Our client was referred to Thompsons Solicitors in Scotland via his union following a personal injury accident which occurred while he was carrying out his day-to-day employment activities.
The background
As a building standards surveyor for Clackmannanshire Council, our client was required to visit locations to check building regulation compliance. On the date of the ankle injury accident, 2 February 2018, our client was visiting the Jump-n-Joy premises in Alloa, a recreational trampoline facility, as part of his employment duties.
Although the owner and the builder offered to accompany our client, he preferred to carry out inspections on his own. He began to traverse the trampoline area to inspect a fire route and as he descended from a raised platform onto what he thought was a solid structure, his foot went through matting and his ankle twisted. He fell onto a trampoline and passed out.
Our client was taken to hospital via ambulance and was treated in the Trauma and Orthopaedic department.
The consequences
The accident caused our client to suffer a dislocation of his talonavicular joint with associated medial talus and lateral cuboid fractures. The ankle injury suggests a 10% increased risk of arthritis over the next ten years.
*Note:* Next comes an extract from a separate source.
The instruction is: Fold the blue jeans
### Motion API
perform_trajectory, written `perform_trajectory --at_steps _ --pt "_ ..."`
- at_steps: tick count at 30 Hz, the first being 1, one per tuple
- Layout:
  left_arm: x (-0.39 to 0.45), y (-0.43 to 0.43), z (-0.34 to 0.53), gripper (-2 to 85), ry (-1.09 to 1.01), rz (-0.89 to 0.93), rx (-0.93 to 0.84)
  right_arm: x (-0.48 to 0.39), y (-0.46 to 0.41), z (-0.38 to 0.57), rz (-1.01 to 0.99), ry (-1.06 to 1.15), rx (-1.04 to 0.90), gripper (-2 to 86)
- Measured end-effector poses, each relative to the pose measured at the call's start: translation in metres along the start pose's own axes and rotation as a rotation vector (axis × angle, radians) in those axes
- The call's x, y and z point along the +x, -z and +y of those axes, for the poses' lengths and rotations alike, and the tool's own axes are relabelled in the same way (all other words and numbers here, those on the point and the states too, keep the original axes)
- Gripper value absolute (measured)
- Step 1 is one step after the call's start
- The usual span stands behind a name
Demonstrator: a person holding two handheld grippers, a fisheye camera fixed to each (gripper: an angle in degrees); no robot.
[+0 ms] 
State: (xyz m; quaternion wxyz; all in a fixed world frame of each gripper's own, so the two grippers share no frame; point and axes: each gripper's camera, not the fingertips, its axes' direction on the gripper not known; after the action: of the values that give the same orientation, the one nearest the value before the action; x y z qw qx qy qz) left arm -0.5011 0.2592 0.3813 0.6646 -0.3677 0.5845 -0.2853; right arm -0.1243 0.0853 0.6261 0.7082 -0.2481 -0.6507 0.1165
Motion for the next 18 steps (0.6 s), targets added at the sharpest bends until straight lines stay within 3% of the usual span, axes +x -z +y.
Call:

Our client did not require surgery but wore a case for eight or nine weeks on his ankle and required physiotherapy.
Although not related to the accident, our client left this employment shortly after he suffered the ankle injury. We felt he would be disadvantaged in the job market as a result of the injury, so we pursued this as part of his accident claim.
Thompsons intimated a claim against Jump-n-Joy under the terms of the Occupiers' Liability (Scotland) Act 1960. Liability was denied by the defender and we therefore raised a court action.
The settlement
Post litigation we received a compensation settlement offer in the sum of £20,000. In the light of the contributing liability issues in the ankle injury claim, we recommended that our client should accept the offer and he was happy to do so.
Settlement was agreed on 6 January 2021.